Wie eine Aufarbeitung des Vorfalls konkret aussehen wird, ist allerdings noch unklar. Der Aufsichtsrat hatte erklärt, dass nun "Schlussfolgerungen auf Basis wissenschaftlicher Erkenntnisse für den Umgang mit antisemitischen Vorgängen im Kultur- und Kunstkontext" gezogen werden müssten, und kündigte eine "fachwissenschaftliche Begleitung" an, um "Abläufe, Strukturen und Rezeptionen" der Documenta zu prüfen. Eine grundlegende "Organisationsuntersuchung" müsse stattfinden. Kulturstaatsministerin Roth hatte nach dem Eklat bemängelt, dass der Bund seit einigen Jahren keinen Sitz mehr im Aufsichtsrat der Documenta hat.

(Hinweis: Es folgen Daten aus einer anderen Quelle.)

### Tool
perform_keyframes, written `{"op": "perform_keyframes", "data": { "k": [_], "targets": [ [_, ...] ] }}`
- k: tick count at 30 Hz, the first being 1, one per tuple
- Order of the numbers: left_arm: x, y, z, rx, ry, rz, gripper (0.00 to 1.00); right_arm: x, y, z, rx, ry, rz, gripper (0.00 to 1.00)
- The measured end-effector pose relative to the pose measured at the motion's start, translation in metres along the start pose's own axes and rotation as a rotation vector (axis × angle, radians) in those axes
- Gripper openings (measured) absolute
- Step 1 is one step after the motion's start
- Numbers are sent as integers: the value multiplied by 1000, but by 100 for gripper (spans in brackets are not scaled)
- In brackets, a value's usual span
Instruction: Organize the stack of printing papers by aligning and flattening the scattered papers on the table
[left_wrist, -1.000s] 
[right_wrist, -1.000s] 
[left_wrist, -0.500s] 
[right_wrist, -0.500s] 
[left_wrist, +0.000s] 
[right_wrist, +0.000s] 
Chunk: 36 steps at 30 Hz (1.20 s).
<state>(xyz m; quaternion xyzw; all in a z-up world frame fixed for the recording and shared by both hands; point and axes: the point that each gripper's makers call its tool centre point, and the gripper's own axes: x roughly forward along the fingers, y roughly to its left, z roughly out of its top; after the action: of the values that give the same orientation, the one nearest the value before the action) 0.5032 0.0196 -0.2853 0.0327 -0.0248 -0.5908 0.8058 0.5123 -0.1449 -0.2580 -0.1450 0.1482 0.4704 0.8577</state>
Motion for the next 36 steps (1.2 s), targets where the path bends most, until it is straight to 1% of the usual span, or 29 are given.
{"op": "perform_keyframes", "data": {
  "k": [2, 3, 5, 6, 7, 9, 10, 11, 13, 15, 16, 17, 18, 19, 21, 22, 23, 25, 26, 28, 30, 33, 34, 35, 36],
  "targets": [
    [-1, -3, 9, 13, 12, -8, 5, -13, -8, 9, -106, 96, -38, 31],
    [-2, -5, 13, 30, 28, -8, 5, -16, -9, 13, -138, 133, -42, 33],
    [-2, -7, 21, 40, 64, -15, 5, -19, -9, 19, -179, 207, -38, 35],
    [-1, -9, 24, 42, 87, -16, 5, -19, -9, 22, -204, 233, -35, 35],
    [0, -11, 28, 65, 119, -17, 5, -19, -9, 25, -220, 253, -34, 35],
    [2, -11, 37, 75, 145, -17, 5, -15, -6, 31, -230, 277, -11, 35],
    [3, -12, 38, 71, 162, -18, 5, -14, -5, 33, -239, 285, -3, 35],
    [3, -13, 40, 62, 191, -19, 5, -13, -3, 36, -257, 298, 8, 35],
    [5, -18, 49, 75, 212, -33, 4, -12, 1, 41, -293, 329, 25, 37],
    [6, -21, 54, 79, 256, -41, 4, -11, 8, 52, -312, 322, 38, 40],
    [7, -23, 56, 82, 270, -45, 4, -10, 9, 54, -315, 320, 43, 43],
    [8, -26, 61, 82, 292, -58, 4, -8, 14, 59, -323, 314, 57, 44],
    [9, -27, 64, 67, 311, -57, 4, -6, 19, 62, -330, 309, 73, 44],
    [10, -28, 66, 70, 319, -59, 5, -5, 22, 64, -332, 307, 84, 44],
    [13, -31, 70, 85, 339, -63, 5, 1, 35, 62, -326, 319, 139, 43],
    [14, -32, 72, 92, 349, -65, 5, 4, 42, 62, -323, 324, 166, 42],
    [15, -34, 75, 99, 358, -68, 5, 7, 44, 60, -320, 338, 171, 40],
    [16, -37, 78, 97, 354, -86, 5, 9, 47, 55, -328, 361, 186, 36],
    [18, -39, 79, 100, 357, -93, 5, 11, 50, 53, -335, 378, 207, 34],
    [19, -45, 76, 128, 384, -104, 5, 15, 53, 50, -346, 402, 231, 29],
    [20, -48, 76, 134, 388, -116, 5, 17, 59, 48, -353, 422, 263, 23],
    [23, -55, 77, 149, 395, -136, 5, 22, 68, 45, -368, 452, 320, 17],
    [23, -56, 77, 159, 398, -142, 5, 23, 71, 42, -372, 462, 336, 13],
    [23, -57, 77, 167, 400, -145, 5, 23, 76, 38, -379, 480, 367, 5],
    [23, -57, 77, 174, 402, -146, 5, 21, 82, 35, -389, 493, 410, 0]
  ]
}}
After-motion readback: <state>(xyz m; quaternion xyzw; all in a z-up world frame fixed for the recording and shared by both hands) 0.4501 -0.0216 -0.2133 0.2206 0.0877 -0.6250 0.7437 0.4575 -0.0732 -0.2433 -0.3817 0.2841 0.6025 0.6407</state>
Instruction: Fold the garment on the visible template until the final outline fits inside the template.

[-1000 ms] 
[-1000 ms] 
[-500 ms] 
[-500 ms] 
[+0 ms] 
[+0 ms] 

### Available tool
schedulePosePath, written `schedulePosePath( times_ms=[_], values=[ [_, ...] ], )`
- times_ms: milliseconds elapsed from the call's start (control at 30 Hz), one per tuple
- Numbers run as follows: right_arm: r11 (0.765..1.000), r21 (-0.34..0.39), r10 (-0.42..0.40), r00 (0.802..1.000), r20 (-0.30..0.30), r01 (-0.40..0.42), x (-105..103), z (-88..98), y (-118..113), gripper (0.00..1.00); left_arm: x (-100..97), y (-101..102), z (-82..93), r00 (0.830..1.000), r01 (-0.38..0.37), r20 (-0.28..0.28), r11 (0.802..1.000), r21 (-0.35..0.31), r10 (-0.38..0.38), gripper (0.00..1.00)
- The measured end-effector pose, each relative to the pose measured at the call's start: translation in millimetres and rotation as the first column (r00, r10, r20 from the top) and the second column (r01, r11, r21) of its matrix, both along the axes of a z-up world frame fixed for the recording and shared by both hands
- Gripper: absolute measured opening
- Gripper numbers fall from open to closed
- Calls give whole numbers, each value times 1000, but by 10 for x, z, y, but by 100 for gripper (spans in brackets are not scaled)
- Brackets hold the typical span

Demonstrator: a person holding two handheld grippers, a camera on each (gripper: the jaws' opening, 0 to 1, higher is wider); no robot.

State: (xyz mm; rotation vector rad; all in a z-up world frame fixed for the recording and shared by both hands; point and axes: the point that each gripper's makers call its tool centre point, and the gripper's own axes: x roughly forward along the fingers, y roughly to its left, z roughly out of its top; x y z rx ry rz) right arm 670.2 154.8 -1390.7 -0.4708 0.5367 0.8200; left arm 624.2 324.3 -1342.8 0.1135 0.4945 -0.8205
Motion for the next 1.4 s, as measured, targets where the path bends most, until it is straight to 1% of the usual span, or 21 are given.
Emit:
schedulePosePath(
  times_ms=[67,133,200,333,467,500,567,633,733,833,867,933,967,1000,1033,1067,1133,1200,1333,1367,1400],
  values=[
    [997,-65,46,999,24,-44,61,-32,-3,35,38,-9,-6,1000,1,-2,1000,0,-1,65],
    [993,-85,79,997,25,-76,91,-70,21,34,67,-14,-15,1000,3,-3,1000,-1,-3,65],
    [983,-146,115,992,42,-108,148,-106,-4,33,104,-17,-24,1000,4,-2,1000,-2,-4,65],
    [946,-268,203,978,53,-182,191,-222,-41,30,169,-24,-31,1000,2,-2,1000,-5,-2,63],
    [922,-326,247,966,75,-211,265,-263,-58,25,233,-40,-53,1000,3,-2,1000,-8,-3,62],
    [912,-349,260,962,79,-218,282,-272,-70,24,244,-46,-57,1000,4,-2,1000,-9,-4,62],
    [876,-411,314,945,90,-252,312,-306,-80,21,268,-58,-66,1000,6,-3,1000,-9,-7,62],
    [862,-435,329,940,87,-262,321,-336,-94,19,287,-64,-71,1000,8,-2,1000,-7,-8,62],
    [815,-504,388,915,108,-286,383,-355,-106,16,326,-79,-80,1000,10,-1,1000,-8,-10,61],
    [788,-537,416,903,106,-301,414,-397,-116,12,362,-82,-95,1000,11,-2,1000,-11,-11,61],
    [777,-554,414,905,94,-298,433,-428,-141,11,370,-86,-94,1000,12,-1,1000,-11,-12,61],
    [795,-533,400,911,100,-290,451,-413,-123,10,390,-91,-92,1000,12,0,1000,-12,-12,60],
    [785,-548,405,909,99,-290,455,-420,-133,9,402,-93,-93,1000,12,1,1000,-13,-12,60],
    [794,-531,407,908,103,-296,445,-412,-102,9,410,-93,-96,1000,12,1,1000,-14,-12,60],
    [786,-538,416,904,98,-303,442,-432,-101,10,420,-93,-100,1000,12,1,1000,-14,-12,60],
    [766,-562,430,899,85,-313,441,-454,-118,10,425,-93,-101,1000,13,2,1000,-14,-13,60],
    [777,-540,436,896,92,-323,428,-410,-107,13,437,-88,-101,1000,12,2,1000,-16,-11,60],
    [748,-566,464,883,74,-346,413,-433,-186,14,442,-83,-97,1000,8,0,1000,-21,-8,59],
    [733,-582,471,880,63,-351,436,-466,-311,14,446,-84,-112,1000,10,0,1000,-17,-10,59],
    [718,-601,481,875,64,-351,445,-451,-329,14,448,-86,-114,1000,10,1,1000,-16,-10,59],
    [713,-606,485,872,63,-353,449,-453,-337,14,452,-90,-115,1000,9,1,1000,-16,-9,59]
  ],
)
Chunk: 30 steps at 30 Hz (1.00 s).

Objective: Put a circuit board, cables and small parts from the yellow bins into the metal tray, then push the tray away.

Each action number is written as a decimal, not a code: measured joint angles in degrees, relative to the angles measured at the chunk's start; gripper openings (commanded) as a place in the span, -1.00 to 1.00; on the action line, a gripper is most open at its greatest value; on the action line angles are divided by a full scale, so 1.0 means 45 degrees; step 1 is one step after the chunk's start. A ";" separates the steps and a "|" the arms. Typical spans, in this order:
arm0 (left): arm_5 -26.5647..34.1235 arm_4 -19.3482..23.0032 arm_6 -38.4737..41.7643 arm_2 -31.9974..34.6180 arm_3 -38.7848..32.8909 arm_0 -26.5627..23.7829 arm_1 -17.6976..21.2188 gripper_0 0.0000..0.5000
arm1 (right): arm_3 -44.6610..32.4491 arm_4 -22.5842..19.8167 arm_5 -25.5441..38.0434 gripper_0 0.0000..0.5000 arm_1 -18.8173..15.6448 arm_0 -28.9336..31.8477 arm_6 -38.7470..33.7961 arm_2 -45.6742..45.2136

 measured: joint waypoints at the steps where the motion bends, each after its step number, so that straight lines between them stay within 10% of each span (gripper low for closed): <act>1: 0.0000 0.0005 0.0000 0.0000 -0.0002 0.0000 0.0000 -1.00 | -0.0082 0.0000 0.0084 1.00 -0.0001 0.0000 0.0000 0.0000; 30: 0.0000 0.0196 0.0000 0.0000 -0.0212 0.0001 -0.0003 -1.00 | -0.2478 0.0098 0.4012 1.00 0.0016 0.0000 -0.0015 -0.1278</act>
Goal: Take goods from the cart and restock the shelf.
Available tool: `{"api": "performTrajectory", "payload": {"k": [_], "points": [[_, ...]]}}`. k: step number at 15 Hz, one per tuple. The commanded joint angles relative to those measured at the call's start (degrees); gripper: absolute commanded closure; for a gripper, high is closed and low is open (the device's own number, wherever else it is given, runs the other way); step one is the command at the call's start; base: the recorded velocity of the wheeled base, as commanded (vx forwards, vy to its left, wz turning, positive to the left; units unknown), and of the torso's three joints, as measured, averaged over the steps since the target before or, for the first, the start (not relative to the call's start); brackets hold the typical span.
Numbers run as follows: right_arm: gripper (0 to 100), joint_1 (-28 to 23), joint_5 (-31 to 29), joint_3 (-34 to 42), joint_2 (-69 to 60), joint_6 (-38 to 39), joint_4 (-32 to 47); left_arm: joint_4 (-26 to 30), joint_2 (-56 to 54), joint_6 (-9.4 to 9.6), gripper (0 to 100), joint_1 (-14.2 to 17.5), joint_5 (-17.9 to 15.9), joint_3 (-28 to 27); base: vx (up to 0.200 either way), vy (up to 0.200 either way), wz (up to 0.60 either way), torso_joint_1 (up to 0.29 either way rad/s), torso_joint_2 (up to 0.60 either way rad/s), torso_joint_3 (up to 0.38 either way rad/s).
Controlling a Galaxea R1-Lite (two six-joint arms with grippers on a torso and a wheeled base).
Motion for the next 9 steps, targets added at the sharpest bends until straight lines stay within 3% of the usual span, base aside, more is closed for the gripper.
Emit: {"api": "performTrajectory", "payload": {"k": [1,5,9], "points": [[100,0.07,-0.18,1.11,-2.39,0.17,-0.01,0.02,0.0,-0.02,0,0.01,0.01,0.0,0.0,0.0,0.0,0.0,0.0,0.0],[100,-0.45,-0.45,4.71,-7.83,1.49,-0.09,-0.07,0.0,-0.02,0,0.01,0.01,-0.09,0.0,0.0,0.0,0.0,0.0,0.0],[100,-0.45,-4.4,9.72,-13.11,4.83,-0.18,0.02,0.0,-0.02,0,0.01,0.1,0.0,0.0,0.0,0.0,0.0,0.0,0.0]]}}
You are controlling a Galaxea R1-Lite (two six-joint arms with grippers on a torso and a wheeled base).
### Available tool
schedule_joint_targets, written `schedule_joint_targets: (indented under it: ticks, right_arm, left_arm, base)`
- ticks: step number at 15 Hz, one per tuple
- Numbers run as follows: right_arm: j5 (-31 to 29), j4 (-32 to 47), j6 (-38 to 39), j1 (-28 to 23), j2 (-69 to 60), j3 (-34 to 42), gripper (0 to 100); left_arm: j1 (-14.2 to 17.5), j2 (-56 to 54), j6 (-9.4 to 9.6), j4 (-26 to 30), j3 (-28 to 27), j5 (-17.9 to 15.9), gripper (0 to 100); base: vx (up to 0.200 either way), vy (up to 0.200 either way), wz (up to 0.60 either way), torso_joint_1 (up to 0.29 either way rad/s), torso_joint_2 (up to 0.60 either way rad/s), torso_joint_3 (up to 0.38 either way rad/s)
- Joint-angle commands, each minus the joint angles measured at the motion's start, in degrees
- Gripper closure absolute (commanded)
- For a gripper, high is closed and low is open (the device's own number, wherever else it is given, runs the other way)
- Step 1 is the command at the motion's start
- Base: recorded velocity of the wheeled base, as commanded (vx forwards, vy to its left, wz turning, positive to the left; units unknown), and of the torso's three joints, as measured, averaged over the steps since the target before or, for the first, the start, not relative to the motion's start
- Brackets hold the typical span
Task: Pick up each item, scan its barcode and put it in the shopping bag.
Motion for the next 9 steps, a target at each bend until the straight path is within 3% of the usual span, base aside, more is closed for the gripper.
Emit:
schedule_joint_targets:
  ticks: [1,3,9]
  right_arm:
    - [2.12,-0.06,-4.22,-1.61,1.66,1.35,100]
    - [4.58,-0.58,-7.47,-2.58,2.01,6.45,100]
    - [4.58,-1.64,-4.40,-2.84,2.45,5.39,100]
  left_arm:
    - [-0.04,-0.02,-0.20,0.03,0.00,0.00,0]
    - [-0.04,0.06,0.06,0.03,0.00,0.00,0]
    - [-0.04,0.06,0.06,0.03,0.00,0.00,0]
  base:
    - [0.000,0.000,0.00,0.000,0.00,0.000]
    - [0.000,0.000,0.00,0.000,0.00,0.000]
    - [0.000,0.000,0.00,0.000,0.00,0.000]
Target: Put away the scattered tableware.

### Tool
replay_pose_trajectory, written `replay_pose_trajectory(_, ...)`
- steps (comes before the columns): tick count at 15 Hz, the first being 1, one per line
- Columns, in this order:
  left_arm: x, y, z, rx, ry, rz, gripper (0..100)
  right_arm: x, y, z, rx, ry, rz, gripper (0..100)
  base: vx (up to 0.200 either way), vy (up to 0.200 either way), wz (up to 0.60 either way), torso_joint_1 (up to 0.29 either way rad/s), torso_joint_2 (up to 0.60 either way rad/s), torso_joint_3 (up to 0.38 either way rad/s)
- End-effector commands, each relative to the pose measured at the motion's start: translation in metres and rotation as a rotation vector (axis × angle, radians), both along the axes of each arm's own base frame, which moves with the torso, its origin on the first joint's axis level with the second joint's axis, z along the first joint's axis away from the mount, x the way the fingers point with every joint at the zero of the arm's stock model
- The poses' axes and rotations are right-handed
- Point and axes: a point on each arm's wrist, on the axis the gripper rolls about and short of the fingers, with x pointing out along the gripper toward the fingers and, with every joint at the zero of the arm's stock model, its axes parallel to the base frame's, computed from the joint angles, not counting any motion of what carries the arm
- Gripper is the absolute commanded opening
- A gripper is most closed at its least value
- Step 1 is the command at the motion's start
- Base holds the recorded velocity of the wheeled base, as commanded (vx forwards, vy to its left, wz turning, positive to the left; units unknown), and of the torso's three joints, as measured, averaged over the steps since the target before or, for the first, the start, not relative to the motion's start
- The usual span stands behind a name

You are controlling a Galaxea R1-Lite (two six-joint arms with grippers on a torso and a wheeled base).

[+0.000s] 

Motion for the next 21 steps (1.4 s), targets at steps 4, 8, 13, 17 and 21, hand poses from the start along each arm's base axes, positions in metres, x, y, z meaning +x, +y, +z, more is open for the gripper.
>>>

Der Eklat auf der weltweit größten Schau für zeitgenössische Kunst hat längst die Grenzen der Documenta überschritten. Felix Klein, der Antisemitismusbeauftragte der Bundesregierung, nutzte Schormanns Rückzug für eine Ausweitung des Bundestagsbeschlusses gegen die antiisraelische Boykottbewegung BDS. Der Beschluss solle künftig die verbindliche Richtschnur bei der Verwendung öffentlicher Gelder bei der Kulturförderung sein, so Klein.